Updating the approach to physical standards not only supports the larger cultural shift from a rigid male-female binary to a more open approach to how different individuals develop and use their bodies, but also provides a better measure of military readiness. In the U.S., the annual physical fitness tests that all active-duty service members must pass are adjusted for gender (they are also adjusted for age). Women are required, for instance, to do fewer push-ups than men. However, general physical fitness tests are fuzzy predictors of actual on-the-job effectiveness because repetitive motion requirements are not necessarily occupationally specific in a meaningful sense. In fact, physical fitness requirements are not the same as occupationally specific standards. The services are only now in the process ofvalidating occupational standards as mandated by the secretary of Defense in accordance with the lifting of the ground combat exclusion. For most positions, occupationally specific standards simply did not exist.

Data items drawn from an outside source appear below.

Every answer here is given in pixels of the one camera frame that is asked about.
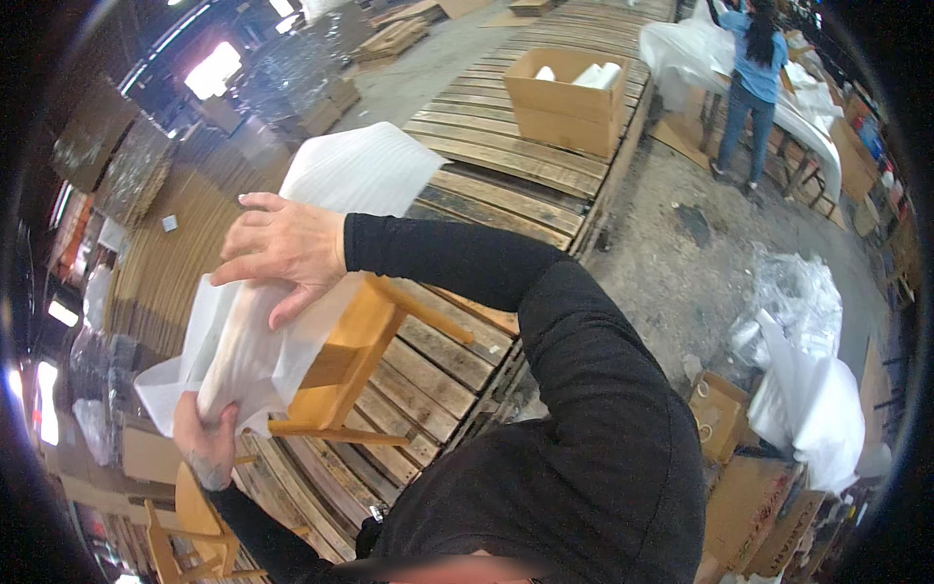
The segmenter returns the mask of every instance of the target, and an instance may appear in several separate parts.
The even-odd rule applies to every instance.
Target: person
[[[711,174],[723,180],[729,160],[745,126],[746,114],[753,116],[753,158],[743,194],[760,204],[755,191],[762,176],[765,155],[778,101],[779,76],[788,63],[788,45],[775,23],[774,0],[740,1],[740,10],[717,14],[714,0],[707,0],[714,23],[733,33],[736,62],[729,86],[727,127],[720,151],[710,161]]]
[[[355,271],[410,278],[518,313],[550,418],[504,425],[436,460],[401,493],[362,555],[541,560],[554,566],[544,582],[693,580],[706,504],[696,422],[580,264],[486,226],[340,215],[271,193],[241,201],[256,208],[231,227],[221,251],[228,261],[211,282],[294,282],[270,315],[274,328]],[[344,581],[230,487],[236,411],[228,406],[211,431],[193,393],[177,407],[175,440],[210,500],[274,581]]]

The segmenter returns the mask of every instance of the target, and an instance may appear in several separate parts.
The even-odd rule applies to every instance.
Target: tattoo
[[[188,464],[194,475],[201,481],[201,486],[209,491],[223,491],[227,488],[227,481],[224,480],[223,468],[220,464],[211,464],[205,457],[199,455],[194,450],[189,451]]]

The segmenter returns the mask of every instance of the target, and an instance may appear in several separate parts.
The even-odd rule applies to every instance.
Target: black sleeve
[[[719,26],[720,15],[716,11],[716,7],[714,6],[714,0],[707,0],[707,7],[710,9],[710,18],[714,19],[714,24]]]
[[[205,495],[275,584],[339,581],[331,572],[332,563],[319,557],[301,537],[269,517],[234,484],[223,491],[205,491]]]
[[[350,214],[347,271],[440,286],[518,312],[542,401],[556,420],[577,418],[620,387],[671,392],[642,339],[593,277],[563,252],[478,225]]]

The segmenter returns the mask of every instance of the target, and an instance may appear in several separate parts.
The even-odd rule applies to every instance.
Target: jeans
[[[749,182],[758,182],[765,164],[766,146],[771,133],[771,121],[775,117],[775,104],[764,102],[743,87],[739,76],[733,76],[729,87],[729,107],[727,110],[727,129],[720,141],[720,153],[716,165],[726,171],[729,159],[740,139],[740,132],[746,122],[746,113],[753,110],[753,166],[749,171]]]

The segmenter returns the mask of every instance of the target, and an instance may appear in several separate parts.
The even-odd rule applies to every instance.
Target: wooden chair
[[[287,420],[270,420],[273,435],[309,435],[338,442],[405,446],[409,439],[351,430],[344,420],[407,315],[462,343],[474,342],[443,314],[399,291],[388,278],[367,274],[289,405]]]
[[[234,464],[256,462],[256,456],[242,456]],[[266,576],[265,570],[234,571],[234,561],[240,549],[240,540],[220,518],[198,483],[187,463],[178,466],[176,477],[176,513],[184,530],[167,529],[159,524],[152,501],[145,501],[149,513],[147,537],[152,560],[163,584],[185,584],[196,579],[249,578]],[[292,530],[296,535],[307,534],[307,527]],[[191,541],[194,551],[176,555],[170,537],[183,537]],[[184,568],[183,561],[200,558],[203,563]]]

Rather than acting on this existing physiological research, the Marines spent more than $36 million on an experiment designed to assess the impact of integrating women on unit effectiveness. As retired Army Reserve Col. Ellen Haring argued in July 2014, this experiment had a number of design flaws, beginning with the fact that it used an all-male “control group” of experienced Marines to set the standard against which units with a progressively higher percentage of less-experienced women would be tested. This design is neither gender neutral, nor is it much of an experiment. Rather, it is a competition. Given the experiment’s design and what is already well-known about average male vs. female physiology, the Marines Corps’ findings that speed and accuracy on certain tasks declined as the percentage of women in the unit increased is not particularly surprising.

The problem with the Corps’ approach is not simply that it is flawed in terms of design, but that the conclusions they are drawing from it are out of step with the times. In a political climate where the military as an institution has already embraced policies based on a more open approach to gender identity — where women, men, gay, straight, cis, and soon trans individuals, are all already working openly together on the ground — it is no longer sufficient to argue that because most women are not as strong as most men, all women should be denied the opportunity to serve.

As Mabus explained in Cleveland, what the Marines found was that “the average woman is slower, the average woman can’t carry as much, the average woman isn’t quite as quick on some jobs or some tasks.” Yet Mabus draws a different conclusion from the study’s authors: “The other way to look at it is, we’re not looking for average.”